WHAT IS REQUIRED
Wherever the string "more" appears in the listing, copy that line.

RECORDS FOR THIS TASK
________________________
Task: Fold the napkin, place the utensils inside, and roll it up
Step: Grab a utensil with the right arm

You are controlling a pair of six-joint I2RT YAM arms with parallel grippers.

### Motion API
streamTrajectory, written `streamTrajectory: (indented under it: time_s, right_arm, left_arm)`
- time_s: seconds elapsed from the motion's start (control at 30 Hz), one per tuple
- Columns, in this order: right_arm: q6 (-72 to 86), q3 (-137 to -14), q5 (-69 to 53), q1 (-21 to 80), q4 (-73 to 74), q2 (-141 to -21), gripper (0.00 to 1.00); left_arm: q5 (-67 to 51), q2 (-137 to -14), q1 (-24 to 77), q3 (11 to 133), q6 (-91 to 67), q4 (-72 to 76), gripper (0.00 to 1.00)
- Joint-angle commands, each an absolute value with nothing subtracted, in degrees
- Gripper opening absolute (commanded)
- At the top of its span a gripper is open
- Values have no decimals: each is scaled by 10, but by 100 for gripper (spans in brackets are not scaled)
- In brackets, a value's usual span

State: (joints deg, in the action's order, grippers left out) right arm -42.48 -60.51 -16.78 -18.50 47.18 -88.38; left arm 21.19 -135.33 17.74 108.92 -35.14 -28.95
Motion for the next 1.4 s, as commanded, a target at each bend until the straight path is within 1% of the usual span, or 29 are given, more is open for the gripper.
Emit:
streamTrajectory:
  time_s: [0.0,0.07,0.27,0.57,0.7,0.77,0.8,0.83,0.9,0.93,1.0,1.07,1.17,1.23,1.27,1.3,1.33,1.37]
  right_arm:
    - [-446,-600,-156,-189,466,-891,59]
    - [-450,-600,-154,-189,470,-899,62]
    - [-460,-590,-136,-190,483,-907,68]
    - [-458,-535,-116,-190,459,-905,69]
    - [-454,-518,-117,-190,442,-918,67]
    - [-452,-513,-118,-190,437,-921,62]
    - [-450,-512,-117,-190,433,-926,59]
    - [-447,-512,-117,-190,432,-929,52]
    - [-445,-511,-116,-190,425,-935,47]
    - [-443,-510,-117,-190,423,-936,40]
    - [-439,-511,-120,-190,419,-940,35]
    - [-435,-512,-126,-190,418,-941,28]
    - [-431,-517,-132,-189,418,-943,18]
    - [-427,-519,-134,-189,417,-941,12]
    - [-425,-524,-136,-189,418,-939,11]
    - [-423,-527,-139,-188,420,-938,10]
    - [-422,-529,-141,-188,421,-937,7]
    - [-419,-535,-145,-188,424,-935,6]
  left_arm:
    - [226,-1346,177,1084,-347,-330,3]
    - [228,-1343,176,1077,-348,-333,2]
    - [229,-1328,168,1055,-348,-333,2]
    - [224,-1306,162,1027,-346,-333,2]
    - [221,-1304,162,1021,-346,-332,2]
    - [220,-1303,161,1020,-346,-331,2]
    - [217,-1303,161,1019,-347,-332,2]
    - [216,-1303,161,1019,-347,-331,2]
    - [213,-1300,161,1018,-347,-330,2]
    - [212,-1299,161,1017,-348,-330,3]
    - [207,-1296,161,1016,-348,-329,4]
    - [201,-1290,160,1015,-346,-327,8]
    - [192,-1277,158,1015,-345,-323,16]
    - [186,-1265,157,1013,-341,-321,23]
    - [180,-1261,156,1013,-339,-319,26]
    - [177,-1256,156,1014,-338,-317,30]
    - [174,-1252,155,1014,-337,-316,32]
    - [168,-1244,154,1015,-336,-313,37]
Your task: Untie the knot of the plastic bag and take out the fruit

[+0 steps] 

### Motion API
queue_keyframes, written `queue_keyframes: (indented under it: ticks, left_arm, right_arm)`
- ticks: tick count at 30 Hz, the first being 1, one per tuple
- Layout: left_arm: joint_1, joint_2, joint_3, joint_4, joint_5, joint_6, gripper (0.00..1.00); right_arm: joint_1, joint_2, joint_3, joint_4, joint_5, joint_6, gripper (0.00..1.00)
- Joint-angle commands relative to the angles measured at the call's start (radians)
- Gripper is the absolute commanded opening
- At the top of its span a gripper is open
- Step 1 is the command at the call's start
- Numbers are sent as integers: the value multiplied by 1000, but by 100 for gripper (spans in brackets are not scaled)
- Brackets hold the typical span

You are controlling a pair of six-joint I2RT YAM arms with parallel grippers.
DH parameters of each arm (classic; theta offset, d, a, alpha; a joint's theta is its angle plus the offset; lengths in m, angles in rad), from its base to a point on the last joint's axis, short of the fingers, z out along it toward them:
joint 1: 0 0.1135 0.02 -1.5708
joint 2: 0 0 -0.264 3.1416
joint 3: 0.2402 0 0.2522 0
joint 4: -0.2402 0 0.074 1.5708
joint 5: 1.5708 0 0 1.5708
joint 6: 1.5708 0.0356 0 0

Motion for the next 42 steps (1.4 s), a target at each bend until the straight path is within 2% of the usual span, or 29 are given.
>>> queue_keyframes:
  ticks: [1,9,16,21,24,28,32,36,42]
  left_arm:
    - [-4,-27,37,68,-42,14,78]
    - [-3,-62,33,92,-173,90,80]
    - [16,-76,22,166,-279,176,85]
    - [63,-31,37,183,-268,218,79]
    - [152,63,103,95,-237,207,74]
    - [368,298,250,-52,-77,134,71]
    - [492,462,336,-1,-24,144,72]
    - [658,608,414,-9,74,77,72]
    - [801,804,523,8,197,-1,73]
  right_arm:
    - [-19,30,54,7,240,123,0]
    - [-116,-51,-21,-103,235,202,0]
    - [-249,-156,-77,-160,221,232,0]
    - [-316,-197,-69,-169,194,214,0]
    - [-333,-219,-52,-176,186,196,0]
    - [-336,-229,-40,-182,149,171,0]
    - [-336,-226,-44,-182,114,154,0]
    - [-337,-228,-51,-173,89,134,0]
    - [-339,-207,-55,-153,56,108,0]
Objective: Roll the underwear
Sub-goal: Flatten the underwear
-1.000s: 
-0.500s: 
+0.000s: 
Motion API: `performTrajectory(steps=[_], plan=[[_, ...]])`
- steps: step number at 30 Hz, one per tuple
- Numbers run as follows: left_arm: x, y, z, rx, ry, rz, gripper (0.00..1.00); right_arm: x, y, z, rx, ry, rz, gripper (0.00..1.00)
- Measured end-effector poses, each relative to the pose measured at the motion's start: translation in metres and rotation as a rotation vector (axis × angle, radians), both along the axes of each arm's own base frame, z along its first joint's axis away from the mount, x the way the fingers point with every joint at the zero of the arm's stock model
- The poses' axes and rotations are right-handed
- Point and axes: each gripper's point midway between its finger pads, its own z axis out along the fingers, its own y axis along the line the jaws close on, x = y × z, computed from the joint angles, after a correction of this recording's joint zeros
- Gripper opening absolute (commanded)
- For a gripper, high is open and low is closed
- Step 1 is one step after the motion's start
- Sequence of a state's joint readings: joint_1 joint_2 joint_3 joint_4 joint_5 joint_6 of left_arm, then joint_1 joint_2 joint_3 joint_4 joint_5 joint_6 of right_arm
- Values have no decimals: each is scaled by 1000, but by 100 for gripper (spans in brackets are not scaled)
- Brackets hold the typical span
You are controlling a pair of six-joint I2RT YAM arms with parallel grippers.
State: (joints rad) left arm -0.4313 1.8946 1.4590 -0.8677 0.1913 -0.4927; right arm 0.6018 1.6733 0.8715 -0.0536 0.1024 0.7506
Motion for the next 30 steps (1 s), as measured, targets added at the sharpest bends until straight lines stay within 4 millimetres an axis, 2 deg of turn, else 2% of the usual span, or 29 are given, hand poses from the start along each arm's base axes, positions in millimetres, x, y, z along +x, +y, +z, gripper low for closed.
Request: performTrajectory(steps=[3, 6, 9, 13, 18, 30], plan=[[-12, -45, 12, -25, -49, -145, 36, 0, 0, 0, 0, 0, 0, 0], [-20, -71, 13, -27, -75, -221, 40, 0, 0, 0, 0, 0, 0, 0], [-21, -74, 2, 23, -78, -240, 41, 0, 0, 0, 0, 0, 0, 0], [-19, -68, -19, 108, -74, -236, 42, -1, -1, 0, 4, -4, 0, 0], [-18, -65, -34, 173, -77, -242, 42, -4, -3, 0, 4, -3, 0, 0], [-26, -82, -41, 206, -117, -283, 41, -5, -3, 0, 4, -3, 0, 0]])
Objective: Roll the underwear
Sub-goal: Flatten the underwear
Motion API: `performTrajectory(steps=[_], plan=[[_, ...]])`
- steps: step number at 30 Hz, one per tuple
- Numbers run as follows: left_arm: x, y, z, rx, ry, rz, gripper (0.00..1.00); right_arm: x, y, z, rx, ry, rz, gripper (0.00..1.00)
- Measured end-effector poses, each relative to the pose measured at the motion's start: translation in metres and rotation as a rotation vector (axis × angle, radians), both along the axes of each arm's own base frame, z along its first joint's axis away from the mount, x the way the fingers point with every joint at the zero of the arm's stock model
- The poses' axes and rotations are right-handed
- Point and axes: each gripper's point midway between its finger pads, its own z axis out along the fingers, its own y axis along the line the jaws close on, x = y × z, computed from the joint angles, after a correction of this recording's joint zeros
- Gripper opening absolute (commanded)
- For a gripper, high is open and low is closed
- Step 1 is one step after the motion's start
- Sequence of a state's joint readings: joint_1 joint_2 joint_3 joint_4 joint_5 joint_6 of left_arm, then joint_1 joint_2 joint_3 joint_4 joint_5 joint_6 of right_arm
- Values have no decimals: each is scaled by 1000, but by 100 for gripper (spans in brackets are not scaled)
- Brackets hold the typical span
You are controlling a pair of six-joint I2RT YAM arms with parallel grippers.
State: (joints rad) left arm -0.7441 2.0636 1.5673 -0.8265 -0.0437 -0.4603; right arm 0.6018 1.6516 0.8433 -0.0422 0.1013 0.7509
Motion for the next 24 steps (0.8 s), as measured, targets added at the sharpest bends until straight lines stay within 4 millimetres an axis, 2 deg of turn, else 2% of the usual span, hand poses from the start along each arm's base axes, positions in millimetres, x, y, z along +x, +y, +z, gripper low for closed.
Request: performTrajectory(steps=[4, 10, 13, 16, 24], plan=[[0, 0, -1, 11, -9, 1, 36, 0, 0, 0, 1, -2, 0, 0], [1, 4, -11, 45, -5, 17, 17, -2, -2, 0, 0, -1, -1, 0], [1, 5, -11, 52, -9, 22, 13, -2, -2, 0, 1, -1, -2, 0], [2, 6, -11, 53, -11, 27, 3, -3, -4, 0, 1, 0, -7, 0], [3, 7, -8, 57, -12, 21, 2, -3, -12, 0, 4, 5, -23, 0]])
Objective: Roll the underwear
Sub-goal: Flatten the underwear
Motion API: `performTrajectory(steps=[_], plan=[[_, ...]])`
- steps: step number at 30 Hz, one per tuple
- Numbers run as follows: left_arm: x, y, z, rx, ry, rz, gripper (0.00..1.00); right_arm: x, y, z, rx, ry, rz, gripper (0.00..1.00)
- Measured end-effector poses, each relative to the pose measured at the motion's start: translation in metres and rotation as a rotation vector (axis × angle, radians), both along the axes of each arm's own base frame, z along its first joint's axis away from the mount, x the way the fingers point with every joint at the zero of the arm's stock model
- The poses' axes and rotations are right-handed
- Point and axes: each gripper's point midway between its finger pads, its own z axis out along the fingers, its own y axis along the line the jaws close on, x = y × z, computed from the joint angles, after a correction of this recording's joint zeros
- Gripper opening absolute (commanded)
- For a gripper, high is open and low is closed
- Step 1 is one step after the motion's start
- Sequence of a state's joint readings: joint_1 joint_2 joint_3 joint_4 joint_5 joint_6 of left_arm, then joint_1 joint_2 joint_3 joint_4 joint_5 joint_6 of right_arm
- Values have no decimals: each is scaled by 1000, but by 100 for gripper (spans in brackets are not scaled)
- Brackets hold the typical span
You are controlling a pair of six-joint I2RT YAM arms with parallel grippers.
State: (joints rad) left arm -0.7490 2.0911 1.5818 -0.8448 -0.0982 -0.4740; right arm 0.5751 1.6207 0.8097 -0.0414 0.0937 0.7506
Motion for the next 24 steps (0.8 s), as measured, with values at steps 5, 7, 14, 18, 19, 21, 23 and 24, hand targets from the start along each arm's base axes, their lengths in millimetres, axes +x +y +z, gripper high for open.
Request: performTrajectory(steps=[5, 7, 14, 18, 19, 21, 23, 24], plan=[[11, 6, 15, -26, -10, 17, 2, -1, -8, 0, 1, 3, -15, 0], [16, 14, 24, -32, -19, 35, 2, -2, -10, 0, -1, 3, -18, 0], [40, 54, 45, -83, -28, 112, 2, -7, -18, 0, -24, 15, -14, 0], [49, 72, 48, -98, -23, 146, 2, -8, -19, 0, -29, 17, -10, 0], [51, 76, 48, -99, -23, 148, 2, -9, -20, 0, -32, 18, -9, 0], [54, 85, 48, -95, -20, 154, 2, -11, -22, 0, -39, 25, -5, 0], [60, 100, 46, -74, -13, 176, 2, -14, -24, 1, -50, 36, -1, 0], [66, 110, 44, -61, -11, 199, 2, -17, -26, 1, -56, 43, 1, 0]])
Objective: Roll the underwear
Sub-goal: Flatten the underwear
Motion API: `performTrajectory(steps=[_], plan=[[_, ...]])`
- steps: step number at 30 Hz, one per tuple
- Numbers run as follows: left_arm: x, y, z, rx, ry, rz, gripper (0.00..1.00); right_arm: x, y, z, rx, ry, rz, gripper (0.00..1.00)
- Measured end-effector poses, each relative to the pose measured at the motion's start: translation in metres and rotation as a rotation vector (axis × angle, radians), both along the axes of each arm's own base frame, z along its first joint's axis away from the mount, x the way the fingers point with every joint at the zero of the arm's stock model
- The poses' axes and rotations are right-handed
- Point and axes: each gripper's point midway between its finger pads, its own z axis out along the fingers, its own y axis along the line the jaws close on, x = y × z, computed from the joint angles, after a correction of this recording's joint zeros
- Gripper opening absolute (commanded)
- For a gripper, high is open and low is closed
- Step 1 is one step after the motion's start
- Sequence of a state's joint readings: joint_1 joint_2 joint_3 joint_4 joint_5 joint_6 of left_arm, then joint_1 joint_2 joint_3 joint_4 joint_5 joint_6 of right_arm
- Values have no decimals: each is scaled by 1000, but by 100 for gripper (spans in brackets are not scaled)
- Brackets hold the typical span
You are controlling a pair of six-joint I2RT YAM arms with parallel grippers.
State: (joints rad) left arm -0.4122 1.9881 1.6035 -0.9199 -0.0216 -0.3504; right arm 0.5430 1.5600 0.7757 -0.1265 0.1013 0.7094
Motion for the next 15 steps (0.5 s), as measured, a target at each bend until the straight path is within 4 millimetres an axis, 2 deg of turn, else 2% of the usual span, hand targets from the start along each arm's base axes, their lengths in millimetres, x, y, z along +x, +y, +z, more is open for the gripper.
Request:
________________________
SOLUTION TO THIS PROBLEM
Motion for the next 1.4 s, as commanded, a target at each bend until the straight path is within 1% of the usual span, or 29 are given, more is open for the gripper.
Motion for the next 15 steps (0.5 s), as measured, a target at each bend until the straight path is within 4 millimetres an axis, 2 deg of turn, else 2% of the usual span, hand targets from the start along each arm's base axes, their lengths in millimetres, x, y, z along +x, +y, +z, more is open for the gripper.

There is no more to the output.